Exercise. The data must be written out once more, precisely as given.
-----
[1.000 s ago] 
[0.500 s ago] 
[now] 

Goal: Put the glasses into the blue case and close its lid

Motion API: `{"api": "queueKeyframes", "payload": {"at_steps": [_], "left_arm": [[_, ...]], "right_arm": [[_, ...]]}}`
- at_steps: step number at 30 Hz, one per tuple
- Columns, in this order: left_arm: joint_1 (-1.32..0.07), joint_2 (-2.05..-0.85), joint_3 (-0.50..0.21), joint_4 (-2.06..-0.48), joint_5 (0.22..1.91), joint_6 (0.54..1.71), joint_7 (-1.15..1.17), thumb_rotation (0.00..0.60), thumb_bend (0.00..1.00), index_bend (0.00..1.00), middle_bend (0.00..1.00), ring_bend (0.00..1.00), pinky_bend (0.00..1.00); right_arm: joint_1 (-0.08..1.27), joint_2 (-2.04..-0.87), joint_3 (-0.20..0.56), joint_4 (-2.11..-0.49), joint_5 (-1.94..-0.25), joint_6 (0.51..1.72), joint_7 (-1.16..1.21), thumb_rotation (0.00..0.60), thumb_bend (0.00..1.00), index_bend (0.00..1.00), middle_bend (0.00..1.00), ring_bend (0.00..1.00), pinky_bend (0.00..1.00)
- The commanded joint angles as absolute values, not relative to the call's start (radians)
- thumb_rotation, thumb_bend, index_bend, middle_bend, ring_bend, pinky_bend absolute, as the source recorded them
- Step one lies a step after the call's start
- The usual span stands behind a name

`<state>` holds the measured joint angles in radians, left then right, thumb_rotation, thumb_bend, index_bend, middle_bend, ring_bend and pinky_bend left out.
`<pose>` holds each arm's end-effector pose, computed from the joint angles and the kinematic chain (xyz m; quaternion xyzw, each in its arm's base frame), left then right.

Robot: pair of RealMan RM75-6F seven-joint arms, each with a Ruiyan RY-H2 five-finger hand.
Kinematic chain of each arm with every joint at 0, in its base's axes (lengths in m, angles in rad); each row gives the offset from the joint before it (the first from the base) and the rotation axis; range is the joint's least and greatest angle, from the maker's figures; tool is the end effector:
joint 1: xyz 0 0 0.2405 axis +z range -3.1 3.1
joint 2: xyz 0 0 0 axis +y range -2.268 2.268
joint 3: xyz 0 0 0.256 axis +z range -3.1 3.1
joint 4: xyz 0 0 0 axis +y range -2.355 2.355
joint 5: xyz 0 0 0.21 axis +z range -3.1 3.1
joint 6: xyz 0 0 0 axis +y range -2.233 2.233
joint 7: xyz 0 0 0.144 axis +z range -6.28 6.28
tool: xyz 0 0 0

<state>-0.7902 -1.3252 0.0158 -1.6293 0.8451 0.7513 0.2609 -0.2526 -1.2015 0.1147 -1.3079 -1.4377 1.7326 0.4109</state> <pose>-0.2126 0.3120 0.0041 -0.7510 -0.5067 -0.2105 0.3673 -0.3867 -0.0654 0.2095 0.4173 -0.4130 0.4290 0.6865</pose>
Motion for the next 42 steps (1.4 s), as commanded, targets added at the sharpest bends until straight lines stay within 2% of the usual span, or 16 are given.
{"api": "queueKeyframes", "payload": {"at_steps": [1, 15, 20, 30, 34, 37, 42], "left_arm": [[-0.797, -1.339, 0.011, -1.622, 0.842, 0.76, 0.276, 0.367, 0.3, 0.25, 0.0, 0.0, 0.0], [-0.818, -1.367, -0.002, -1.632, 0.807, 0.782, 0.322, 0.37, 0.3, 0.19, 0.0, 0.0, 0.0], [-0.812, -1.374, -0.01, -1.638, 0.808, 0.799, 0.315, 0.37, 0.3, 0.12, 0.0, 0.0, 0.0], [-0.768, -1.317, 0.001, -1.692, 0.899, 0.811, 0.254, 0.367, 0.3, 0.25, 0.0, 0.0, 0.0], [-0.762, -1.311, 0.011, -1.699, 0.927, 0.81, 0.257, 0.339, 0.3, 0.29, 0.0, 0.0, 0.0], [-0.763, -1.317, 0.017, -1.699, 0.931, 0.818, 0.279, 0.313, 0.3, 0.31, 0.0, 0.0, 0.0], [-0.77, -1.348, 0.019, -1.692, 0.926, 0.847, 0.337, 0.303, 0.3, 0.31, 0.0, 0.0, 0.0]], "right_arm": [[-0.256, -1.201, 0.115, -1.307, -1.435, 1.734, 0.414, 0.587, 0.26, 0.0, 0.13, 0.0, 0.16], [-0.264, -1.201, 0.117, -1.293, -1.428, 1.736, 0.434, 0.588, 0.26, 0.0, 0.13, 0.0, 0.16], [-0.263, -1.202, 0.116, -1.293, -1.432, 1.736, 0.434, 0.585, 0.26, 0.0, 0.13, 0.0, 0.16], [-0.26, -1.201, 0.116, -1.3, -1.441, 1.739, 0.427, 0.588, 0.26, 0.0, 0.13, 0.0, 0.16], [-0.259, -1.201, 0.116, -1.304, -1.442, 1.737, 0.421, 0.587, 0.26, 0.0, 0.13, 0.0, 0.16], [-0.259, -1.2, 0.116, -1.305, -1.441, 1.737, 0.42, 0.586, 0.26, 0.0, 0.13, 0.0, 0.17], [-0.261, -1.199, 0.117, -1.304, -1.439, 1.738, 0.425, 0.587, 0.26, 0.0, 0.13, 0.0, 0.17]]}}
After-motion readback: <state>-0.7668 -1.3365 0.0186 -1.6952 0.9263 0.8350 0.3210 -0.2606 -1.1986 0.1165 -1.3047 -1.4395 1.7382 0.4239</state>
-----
Task response.
[1.000 s ago] 
[0.500 s ago] 
[now] 

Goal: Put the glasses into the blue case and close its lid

Motion API: `{"api": "queueKeyframes", "payload": {"at_steps": [_], "left_arm": [[_, ...]], "right_arm": [[_, ...]]}}`
- at_steps: step number at 30 Hz, one per tuple
- Columns, in this order: left_arm: joint_1 (-1.32..0.07), joint_2 (-2.05..-0.85), joint_3 (-0.50..0.21), joint_4 (-2.06..-0.48), joint_5 (0.22..1.91), joint_6 (0.54..1.71), joint_7 (-1.15..1.17), thumb_rotation (0.00..0.60), thumb_bend (0.00..1.00), index_bend (0.00..1.00), middle_bend (0.00..1.00), ring_bend (0.00..1.00), pinky_bend (0.00..1.00); right_arm: joint_1 (-0.08..1.27), joint_2 (-2.04..-0.87), joint_3 (-0.20..0.56), joint_4 (-2.11..-0.49), joint_5 (-1.94..-0.25), joint_6 (0.51..1.72), joint_7 (-1.16..1.21), thumb_rotation (0.00..0.60), thumb_bend (0.00..1.00), index_bend (0.00..1.00), middle_bend (0.00..1.00), ring_bend (0.00..1.00), pinky_bend (0.00..1.00)
- The commanded joint angles as absolute values, not relative to the call's start (radians)
- thumb_rotation, thumb_bend, index_bend, middle_bend, ring_bend, pinky_bend absolute, as the source recorded them
- Step one lies a step after the call's start
- The usual span stands behind a name

`<state>` holds the measured joint angles in radians, left then right, thumb_rotation, thumb_bend, index_bend, middle_bend, ring_bend and pinky_bend left out.
`<pose>` holds each arm's end-effector pose, computed from the joint angles and the kinematic chain (xyz m; quaternion xyzw, each in its arm's base frame), left then right.

Robot: pair of RealMan RM75-6F seven-joint arms, each with a Ruiyan RY-H2 five-finger hand.
Kinematic chain of each arm with every joint at 0, in its base's axes (lengths in m, angles in rad); each row gives the offset from the joint before it (the first from the base) and the rotation axis; range is the joint's least and greatest angle, from the maker's figures; tool is the end effector:
joint 1: xyz 0 0 0.2405 axis +z range -3.1 3.1
joint 2: xyz 0 0 0 axis +y range -2.268 2.268
joint 3: xyz 0 0 0.256 axis +z range -3.1 3.1
joint 4: xyz 0 0 0 axis +y range -2.355 2.355
joint 5: xyz 0 0 0.21 axis +z range -3.1 3.1
joint 6: xyz 0 0 0 axis +y range -2.233 2.233
joint 7: xyz 0 0 0.144 axis +z range -6.28 6.28
tool: xyz 0 0 0

<state>-0.7902 -1.3252 0.0158 -1.6293 0.8451 0.7513 0.2609 -0.2526 -1.2015 0.1147 -1.3079 -1.4377 1.7326 0.4109</state> <pose>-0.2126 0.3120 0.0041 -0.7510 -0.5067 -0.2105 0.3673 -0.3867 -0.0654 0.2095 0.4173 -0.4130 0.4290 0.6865</pose>
Motion for the next 42 steps (1.4 s), as commanded, targets added at the sharpest bends until straight lines stay within 2% of the usual span, or 16 are given.
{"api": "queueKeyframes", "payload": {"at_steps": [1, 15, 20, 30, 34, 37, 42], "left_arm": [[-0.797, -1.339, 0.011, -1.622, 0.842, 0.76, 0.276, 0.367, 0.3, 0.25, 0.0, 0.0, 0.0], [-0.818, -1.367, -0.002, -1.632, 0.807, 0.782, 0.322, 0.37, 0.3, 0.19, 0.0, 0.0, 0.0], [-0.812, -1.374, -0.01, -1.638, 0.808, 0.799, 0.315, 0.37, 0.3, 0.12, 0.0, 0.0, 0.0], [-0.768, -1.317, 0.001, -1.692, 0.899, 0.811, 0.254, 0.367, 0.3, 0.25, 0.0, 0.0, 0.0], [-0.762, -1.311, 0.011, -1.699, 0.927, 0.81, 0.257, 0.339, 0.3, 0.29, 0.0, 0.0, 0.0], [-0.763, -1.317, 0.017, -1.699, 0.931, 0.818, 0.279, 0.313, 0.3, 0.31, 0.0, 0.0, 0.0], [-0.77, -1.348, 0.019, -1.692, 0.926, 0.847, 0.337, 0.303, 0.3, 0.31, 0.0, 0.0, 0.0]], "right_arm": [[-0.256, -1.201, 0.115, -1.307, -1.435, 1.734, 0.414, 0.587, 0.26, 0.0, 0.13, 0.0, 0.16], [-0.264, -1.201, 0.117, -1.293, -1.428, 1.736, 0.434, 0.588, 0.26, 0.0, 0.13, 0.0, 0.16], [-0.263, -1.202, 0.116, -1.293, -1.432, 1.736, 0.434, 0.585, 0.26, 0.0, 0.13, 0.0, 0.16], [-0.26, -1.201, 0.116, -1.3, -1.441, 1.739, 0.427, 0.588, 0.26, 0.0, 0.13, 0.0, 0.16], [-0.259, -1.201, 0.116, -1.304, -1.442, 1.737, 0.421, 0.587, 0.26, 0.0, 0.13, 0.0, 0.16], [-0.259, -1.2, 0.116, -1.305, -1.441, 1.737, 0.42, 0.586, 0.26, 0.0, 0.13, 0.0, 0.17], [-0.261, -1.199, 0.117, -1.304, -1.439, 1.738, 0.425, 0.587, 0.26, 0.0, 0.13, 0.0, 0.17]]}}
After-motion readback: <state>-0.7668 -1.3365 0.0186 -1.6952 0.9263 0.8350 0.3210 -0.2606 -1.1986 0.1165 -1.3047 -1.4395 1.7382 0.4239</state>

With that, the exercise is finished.